Good journalism must get to the truth of the matter, and that demands skill, experience, restraint and education. And objectivity. Like a court, a good journalist doesn’t rely on hearsay or gossip – the reason why online social media cannot be a complete news service.

“Elite” is a word with a lot of currency. “Political elites” of politicians and staffers cut off from the outside world are a genuine concern. The catchcry of the Brexit, Hanson and Trump campaigns – that a “cultural elite” of educated people is destroying the lives of ordinary people – is not.

While doing nothing for inequality, this cynical ploy ensures the public is denied the truth, and without truth democracy will fail. That’s why I find the rise of the first “post-truth” US president, for whom complex reality is a nuisance to be ignored or brushed aside, such a scary proposition.

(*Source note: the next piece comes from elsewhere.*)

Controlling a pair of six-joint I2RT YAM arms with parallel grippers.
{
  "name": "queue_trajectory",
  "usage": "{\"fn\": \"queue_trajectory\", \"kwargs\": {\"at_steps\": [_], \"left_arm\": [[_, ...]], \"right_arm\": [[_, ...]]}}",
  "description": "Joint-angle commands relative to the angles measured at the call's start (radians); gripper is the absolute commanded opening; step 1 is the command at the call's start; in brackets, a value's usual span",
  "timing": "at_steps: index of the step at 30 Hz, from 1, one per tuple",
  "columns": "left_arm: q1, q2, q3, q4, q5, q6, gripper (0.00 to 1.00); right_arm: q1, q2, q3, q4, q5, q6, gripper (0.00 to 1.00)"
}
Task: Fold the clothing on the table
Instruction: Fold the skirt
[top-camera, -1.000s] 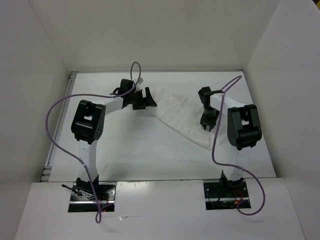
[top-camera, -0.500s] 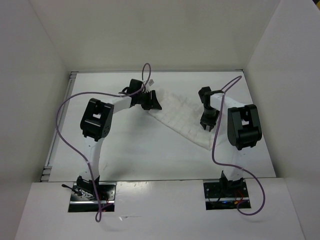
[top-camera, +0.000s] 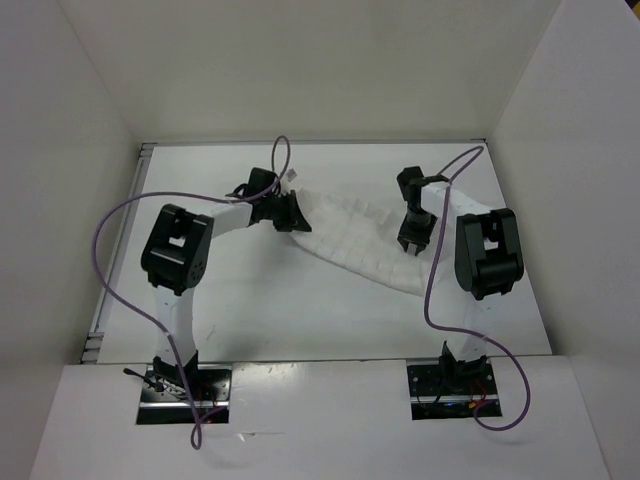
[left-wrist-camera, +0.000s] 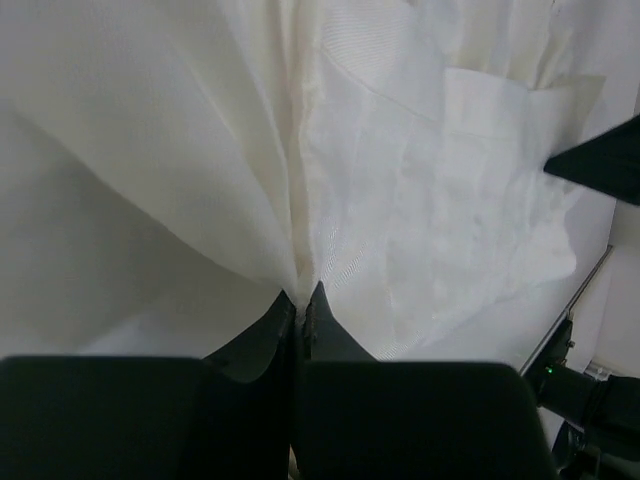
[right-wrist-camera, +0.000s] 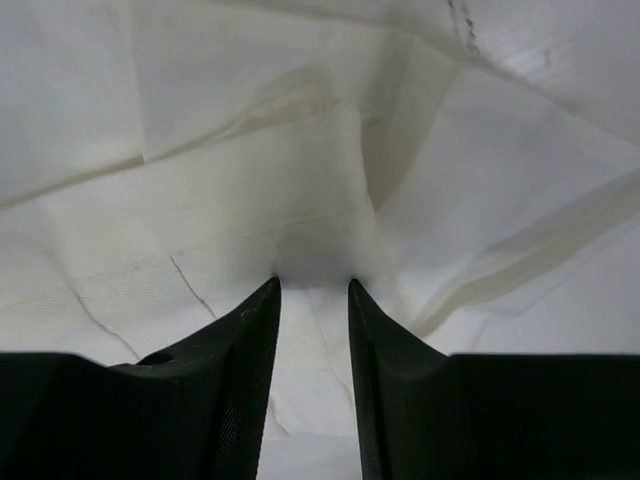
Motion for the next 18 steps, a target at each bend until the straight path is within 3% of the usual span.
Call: {"fn": "queue_trajectory", "kwargs": {"at_steps": [1,8,9,11,13,18], "left_arm": [[0.028,-0.219,-0.072,-0.065,-0.092,-0.014,0.00],[0.037,-0.445,-0.276,-0.082,-0.158,-0.058,0.00],[0.037,-0.454,-0.292,-0.070,-0.158,-0.068,0.00],[0.028,-0.454,-0.316,-0.070,-0.158,-0.068,0.00],[0.017,-0.454,-0.317,-0.059,-0.149,-0.068,0.00],[0.007,-0.463,-0.307,-0.068,-0.158,-0.068,0.00]], "right_arm": [[0.008,0.000,0.098,0.085,-0.062,-0.062,0.39],[0.121,-0.031,0.251,0.086,-0.179,-0.139,0.38],[0.135,-0.031,0.274,0.086,-0.255,-0.157,0.36],[0.166,-0.045,0.296,0.095,-0.349,-0.168,0.04],[0.192,-0.031,0.296,0.133,-0.518,-0.180,0.00],[0.252,0.038,0.275,0.187,-0.693,-0.159,0.00]]}}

• INFORMING us about climate is the focus of two events at IMAS (Princes Wharf, Hobart) this week: a lecture by Eelco Rohling, ANU professor of ocean and climate change, at 6 pm tonight; and an interpretation of dangerous climate change by musician Simon Kerr and Melbourne University law professor Christine Parker on Thursday at 1pm.

Kerr’s and Parker’s Music for a Warming World will travel to Clarence Uniting Church (York St, Bellerive, 7.30pm Friday), Brookfield Margate (1640 Channel Highway, Margate, 7.30pm Saturday), and Moonah Arts Centre (23 Albert Road, Moonah, 3 pm Sunday).